What Is the Olympus Endoscope Lawsuit? Key Facts and Legal Options

What Is the Olympus Endoscope Lawsuit?

The Olympus endoscope lawsuit refers to product liability claims involving allegations that certain Olympus scope devices (including some duodenoscope-related systems) were linked to contamination risk, infection, and serious post-procedure complications. In many claims, patients allege that they underwent a routine scope procedure and then developed severe infection, sepsis, or related injuries.

People also search for these claims using terms like olympus lawsuit, endoscope lawsuit, olympus duodenoscope lawsuit, and duodenoscope lawsuit. While wording varies, the central question is usually the same: whether a medical scope device or component may have contributed to preventable harm.

Why These Lawsuits Exist

Endoscopes are essential tools in modern medicine, but some designs can be difficult to clean and disinfect completely between patients. When reprocessing leaves residual contamination, the next patient may face bacterial exposure. Lawsuits often focus on whether the device design, warnings, instructions, or post-market actions were adequate to prevent foreseeable injuries.

FDA safety communications in 2015 and 2019 noted that certain Olympus TJF-Q180V duodenoscopes could harbor bacteria even after following manufacturer reprocessing instructions—a central theme in coordinated infection litigation.

The FDA estimated in 2015 that more than 500,000 ERCP procedures are performed in the United States each year—procedures that rely on duodenoscopes with complex elevator-channel designs that are difficult to reprocess.

Common allegations in an endoscope lawsuit may include:

• Defective design or component configuration
• Failure to provide adequate warnings
• Inadequate instructions for safe reprocessing
• Negligence in safety monitoring and corrective action

Each case is fact-specific and depends on procedure details, diagnosis timing, and available records.

What Injuries Are Commonly Alleged?

In a medical scope infection lawsuit, plaintiffs may report:

• Serious bacterial infection after a qualifying scope procedure
• Sepsis or bacteremia
• Superbug-related infection concerns (including drug-resistant pathogens)
• Pulmonary infection complications
• Organ or tissue damage, perforation, hemorrhage, or additional surgery

Not every post-procedure illness becomes a legal claim, but timing and documentation can matter. Many legal reviews examine whether symptoms or diagnosis occurred within medically relevant windows after procedure dates.

Is This a Class Action?

Some claims may be coordinated through mass-tort structures, but many are pursued as individual cases. That means claim value and outcomes are usually based on individual facts, including severity of injury, treatment burden, medical expenses, and long-term effects.

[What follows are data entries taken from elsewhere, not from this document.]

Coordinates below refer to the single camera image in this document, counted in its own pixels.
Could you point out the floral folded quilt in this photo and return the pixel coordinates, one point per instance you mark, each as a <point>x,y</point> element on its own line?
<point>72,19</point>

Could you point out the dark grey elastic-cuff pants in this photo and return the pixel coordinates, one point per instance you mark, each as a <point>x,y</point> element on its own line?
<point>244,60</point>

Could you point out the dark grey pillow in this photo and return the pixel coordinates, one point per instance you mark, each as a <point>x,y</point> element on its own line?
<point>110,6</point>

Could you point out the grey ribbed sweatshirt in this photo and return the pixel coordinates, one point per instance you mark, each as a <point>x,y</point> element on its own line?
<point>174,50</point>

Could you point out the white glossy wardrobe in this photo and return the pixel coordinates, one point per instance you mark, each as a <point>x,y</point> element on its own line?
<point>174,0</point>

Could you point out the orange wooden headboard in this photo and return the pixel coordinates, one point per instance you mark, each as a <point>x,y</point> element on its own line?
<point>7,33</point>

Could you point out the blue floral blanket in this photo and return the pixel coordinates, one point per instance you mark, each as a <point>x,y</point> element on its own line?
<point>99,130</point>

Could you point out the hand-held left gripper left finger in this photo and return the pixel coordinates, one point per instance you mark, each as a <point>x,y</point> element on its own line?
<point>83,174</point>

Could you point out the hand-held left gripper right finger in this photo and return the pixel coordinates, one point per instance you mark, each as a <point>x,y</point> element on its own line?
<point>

What Evidence Usually Helps?

If you are researching an olympus endoscope lawsuit, useful records may include:

According to peer-reviewed endoscopy literature, duodenoscope-associated outbreaks declined after institutions adopted culture-and-quarantine surveillance, but litigation focuses on earlier periods when protocols varied.

According to CDC outbreak investigations, carbapenem-resistant *Enterobacteriaceae* (CRE) linked to contaminated duodenoscopes caused hospital outbreaks at multiple U.S. centers between 2012 and 2015, prompting FDA safety communications.

• Procedure records identifying the scope/device
• Hospital and infectious disease records
• Lab results and treatment timeline
• Any letters or notices about contamination, recalls, or component issues

You can learn more about the intake process on our Olympus Endoscope Lawsuit page and broader context on medical device lawsuits.

Bottom Line

The Olympus lawsuit landscape is about accountability and patient safety. If you or a loved one had a qualifying procedure and later experienced serious infection or a related complication, a case review can clarify whether your facts may support legal action.

FDA safety communications in 2015 and 2019 noted that certain Olympus TJF-Q180V duodenoscopes could harbor bacteria even after following manufacturer reprocessing instructions—a central theme in coordinated infection litigation.

According to the American Society for Gastrointestinal Endoscopy, ERCP is performed in adults primarily for bile-duct stones and strictures—procedures that depend on duodenoscope design and reprocessing quality.

Top Tier Legal, LLC is not a law firm and does not provide legal advice. This content is for informational purposes only. Submitting information does not create an attorney-client relationship. If you qualify, Top Tier Legal, LLC may connect you with an independent law firm. Past results do not guarantee future outcomes.